# [TASK TO COMPLETE]
Send back the listing, word for word.
·····
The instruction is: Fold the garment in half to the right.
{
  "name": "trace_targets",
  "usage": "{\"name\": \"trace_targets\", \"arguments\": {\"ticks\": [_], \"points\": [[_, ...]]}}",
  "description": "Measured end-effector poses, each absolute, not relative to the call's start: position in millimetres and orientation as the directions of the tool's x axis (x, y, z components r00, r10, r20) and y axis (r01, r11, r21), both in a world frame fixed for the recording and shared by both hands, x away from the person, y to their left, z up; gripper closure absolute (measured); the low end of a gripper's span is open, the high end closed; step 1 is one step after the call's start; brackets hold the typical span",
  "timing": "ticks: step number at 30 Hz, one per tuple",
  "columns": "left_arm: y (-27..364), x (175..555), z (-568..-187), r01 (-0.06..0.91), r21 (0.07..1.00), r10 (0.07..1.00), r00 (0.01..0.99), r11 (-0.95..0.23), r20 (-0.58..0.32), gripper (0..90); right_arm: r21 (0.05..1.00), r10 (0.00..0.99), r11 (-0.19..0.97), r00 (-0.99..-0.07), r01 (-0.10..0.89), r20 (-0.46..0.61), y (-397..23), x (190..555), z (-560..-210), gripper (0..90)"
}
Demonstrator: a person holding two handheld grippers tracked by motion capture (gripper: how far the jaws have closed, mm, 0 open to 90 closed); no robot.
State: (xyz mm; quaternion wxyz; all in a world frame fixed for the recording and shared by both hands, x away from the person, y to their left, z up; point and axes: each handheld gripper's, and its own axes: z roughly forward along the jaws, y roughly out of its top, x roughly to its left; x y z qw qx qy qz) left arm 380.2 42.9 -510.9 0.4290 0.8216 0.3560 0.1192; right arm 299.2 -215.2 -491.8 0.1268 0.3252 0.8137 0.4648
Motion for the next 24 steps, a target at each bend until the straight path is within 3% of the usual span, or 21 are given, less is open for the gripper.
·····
# [WRITTEN SOLUTION]
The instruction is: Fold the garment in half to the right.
{
  "name": "trace_targets",
  "usage": "{\"name\": \"trace_targets\", \"arguments\": {\"ticks\": [_], \"points\": [[_, ...]]}}",
  "description": "Measured end-effector poses, each absolute, not relative to the call's start: position in millimetres and orientation as the directions of the tool's x axis (x, y, z components r00, r10, r20) and y axis (r01, r11, r21), both in a world frame fixed for the recording and shared by both hands, x away from the person, y to their left, z up; gripper closure absolute (measured); the low end of a gripper's span is open, the high end closed; step 1 is one step after the call's start; brackets hold the typical span",
  "timing": "ticks: step number at 30 Hz, one per tuple",
  "columns": "left_arm: y (-27..364), x (175..555), z (-568..-187), r01 (-0.06..0.91), r21 (0.07..1.00), r10 (0.07..1.00), r00 (0.01..0.99), r11 (-0.95..0.23), r20 (-0.58..0.32), gripper (0..90); right_arm: r21 (0.05..1.00), r10 (0.00..0.99), r11 (-0.19..0.97), r00 (-0.99..-0.07), r01 (-0.10..0.89), r20 (-0.46..0.61), y (-397..23), x (190..555), z (-560..-210), gripper (0..90)"
}
Demonstrator: a person holding two handheld grippers tracked by motion capture (gripper: how far the jaws have closed, mm, 0 open to 90 closed); no robot.
State: (xyz mm; quaternion wxyz; all in a world frame fixed for the recording and shared by both hands, x away from the person, y to their left, z up; point and axes: each handheld gripper's, and its own axes: z roughly forward along the jaws, y roughly out of its top, x roughly to its left; x y z qw qx qy qz) left arm 380.2 42.9 -510.9 0.4290 0.8216 0.3560 0.1192; right arm 299.2 -215.2 -491.8 0.1268 0.3252 0.8137 0.4648
Motion for the next 24 steps, a target at each bend until the straight path is within 3% of the usual span, or 21 are given, less is open for the gripper.

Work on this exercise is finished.